Der Innovationsgrad stellt eine zentrale Schlüsselvariable für den Einsatz von Managementaktivitäten und -instrumenten im Verlauf eines Innovationsprozesses dar. Wie der Innovationsgrad bestimmt werden kann und welchen Nutzen er für den Innovationserfolg hat, erfahren Sie in diesem Blogbeitrag.

Der Innovationsgrad definiert wie „neu“ eine Innovation ist.

 

Der Grad der Innovation bezieht sich auf den Grad oder das Ausmaß der Neuheit und der Veränderung, die eine Innovation mit sich bringt. Sie wird entweder als radikal (disruptiv, transformativ) oder inkrementell (evolutionär, graduell) kategorisiert, basierend auf dem Ausmaß der Auswirkungen, den erforderlichen Ressourcen und dem damit verbundenen Risiko.

Innovationsgrad als Schlüsselfaktor zu erfolgreicher Innovation

Wesentlich wichtiger als eine klare Definition aus dem Lehrbuch oder die Bewertung der Neuartigkeit nach Einführung der Innovation, ist die Bestimmung des Innovationsgrads im Vorfeld eines Innovationsvorhabens, um die Zielsetzung des Innovationsmanagements festzulegen:

Zum einen können nur dann sinnvolle smarte Ziele festgelegt werden, wenn das Unternehmen eine klare Unterscheidung von Innovationsarten und Innovationsgraden vornimmt.
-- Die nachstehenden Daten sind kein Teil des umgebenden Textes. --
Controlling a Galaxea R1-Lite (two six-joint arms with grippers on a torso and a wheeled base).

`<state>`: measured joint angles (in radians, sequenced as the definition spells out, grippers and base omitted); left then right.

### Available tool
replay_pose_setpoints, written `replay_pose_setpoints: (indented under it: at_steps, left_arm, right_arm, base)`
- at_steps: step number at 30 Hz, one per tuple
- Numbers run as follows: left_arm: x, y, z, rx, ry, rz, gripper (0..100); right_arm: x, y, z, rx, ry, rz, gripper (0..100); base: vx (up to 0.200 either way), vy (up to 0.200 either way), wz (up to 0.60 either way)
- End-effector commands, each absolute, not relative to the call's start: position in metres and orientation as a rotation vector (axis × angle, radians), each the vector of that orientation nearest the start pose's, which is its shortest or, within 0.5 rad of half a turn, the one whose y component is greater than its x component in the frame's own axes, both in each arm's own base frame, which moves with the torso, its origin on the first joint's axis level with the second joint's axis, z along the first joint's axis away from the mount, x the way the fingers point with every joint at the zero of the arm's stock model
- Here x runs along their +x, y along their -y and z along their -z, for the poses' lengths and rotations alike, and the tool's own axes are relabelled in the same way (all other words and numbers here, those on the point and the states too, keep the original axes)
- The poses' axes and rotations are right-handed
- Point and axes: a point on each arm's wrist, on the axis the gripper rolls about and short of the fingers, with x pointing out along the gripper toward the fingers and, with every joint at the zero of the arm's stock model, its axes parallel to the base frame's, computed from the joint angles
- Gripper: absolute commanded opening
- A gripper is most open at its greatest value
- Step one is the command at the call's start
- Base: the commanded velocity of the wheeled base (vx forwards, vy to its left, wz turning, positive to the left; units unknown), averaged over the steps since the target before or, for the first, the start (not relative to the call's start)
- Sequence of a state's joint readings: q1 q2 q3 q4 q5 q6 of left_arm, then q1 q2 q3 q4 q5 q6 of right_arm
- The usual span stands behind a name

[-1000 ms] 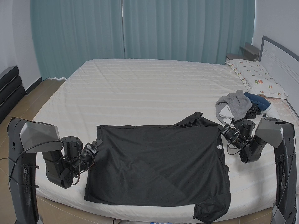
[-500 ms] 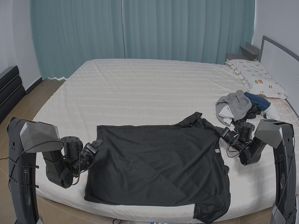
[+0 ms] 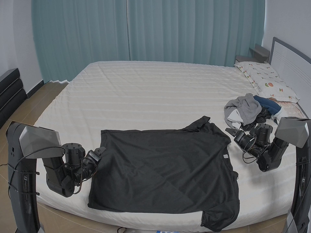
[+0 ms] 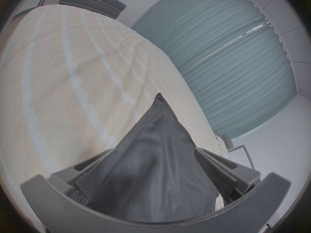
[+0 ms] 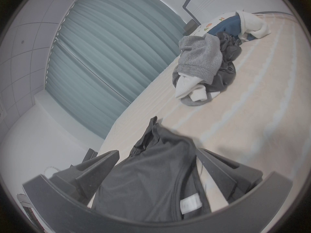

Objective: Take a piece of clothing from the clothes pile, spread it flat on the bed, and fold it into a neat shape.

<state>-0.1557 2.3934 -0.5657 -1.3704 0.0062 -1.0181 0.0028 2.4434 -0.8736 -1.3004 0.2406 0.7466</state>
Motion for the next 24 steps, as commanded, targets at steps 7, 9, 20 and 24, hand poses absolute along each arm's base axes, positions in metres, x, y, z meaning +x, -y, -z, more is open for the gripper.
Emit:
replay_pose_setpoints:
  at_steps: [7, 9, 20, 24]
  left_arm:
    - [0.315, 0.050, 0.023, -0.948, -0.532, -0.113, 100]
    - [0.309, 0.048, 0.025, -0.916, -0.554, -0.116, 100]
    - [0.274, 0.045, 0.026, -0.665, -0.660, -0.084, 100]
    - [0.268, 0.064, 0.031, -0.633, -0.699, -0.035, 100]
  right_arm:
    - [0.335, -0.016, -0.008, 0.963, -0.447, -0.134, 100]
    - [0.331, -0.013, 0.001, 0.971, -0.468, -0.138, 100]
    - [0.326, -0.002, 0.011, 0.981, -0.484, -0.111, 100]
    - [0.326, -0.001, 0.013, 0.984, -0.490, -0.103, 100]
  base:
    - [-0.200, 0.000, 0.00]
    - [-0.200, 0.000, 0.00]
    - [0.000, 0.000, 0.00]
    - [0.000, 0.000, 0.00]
Zum anderen sollte bereits in der frühen Phase des Innovationsmanagements, also im Ideen-Stadium, zwischen Innovationsarten und Innovationsgraden unterschieden werden, um Ideen passend weiterverfolgen zu können. So gehören etwa Produktinnovationen zum klassischen Produktmanagement, die in die laufenden F & E Tätigkeiten integriert sind. Für Ideen mit höherem Innovationsgrad oder innovative Geschäftsmodelle ist es oft nötig, eigene losgelöste Teams zu bilden und das Innovationsvorhaben vom Tagesgeschäft zu trennen.

Innovationsgrade zu definieren ist für ein Unternehmen somit kein Selbstzweck, sondern dient einem effektiven Innovationsmanagement. Der Innovationsgrad ist als ein Schlüsselfaktor zu sehen, der hohe Relevanz sowohl hinsichtlich der Bestimmung von Erfolgsfaktoren in der Entwicklung innovativer Produkte wie auch für eine adäquate Innovationsstrategie in der betrieblichen Praxis besitzt.
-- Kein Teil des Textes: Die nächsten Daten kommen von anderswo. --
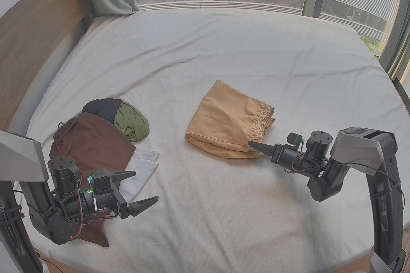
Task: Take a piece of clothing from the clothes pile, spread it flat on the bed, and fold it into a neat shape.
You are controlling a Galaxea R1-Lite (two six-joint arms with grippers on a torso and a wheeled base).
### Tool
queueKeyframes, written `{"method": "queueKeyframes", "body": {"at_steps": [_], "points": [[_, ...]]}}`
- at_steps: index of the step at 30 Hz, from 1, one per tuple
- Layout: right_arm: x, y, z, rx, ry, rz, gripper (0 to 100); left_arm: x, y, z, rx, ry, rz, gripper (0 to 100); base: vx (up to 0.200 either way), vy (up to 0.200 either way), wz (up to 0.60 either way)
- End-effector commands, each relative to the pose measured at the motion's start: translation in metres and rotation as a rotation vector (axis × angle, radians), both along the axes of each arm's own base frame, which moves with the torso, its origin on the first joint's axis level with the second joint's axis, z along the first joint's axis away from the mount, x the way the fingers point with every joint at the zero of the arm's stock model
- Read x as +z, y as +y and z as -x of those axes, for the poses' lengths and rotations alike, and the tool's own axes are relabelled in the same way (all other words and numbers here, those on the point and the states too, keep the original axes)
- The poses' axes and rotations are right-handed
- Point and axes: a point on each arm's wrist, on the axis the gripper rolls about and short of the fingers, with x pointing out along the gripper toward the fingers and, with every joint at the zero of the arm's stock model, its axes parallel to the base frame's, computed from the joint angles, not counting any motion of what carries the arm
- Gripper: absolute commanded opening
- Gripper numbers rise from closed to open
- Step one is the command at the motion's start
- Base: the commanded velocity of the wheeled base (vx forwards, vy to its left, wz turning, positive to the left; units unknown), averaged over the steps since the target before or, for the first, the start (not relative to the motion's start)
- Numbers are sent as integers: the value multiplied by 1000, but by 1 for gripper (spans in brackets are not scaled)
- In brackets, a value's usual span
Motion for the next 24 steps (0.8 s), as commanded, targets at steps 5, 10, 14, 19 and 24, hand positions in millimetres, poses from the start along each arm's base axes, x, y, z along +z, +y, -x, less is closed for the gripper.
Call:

Definition Innovationsgrad

Der Innovationsgrad definiert wie „neu“ eine Innovation ist. Der graduelle Unterschied gegenüber dem bisherigen Zustand soll mess- und bewertbar gemacht werden. Die Bewertung von Innovationen in Bezug auf die Neuartigkeit kann sowohl nach Einführung der Novität als auch im Vorfeld eines Innovationsvorhabens durchgeführt werden: Wurde ein neues Produkt, eine Dienstleistung oder ein neuer Prozess eingeführt, kann im Nachhinein bewertet werden, welchen Innovationsgrad die Neuheit hat. Gleichzeitig kennzeichnet der Innovationsgrad auch die Komplexität eines Innovationsvorhabens.
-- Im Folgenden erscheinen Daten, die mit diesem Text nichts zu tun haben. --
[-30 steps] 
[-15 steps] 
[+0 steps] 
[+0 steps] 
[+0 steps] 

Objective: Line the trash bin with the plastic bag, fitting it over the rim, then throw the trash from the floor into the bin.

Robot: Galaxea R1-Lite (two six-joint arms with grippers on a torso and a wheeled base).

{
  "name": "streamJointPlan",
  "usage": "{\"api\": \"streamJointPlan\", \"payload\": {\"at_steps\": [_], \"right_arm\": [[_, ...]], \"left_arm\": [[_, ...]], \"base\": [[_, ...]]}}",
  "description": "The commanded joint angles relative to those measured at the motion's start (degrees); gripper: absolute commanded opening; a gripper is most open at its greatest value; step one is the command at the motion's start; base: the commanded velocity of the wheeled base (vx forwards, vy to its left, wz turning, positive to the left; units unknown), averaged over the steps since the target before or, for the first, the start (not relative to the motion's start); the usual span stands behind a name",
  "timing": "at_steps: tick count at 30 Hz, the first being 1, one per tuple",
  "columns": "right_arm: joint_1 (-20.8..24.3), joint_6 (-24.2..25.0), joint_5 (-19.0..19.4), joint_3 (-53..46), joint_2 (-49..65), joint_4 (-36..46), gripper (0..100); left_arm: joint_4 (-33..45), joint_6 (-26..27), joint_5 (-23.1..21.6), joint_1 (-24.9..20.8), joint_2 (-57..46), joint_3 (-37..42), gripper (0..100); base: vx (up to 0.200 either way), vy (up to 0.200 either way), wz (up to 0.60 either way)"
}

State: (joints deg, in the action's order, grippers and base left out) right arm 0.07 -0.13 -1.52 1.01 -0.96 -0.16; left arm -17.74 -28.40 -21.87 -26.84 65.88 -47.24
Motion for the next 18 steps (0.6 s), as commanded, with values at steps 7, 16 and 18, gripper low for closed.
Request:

Wie sich radikale Innovationen von inkrementellen Innovationen unterscheiden

Wie neu eine Innovation ist, ist oft auch eine subjektive Betrachtung. Eine Neuerung kann demnach neu

  • für ein Unternehmen,
  • für einen Markt oder Branche, oder
  • für die gesamte Welt sein.

Eine weitere häufig verwendete Klassifikation für Innovation nach der Neuheit ist nach dem Veränderungsumfang:

  • Radikale Innovationen sind neue Produkte, Dienstleistungen oder Prozesse und umfassen eine wesentliche Veränderung und Neuerung. Demnach ist auch die Auswirkung größer, zum Beispiel können neue Märkte dadurch entstehen.
  • Inkrementelle Innovationen sind die Optimierung und Weiterentwicklung von Existierendem wie bestehende Produkte, Dienstleistungen oder Prozesse. Der Zweck und Nutzen sind Optimierung des Nutzens der Kundschaft, Kostenreduktion, Neupositionierung, Anpassung zur Einführung in neue Märkte oder die Anpassung an neue Gegebenheiten wie beispielsweise neue Gesetze und Normen.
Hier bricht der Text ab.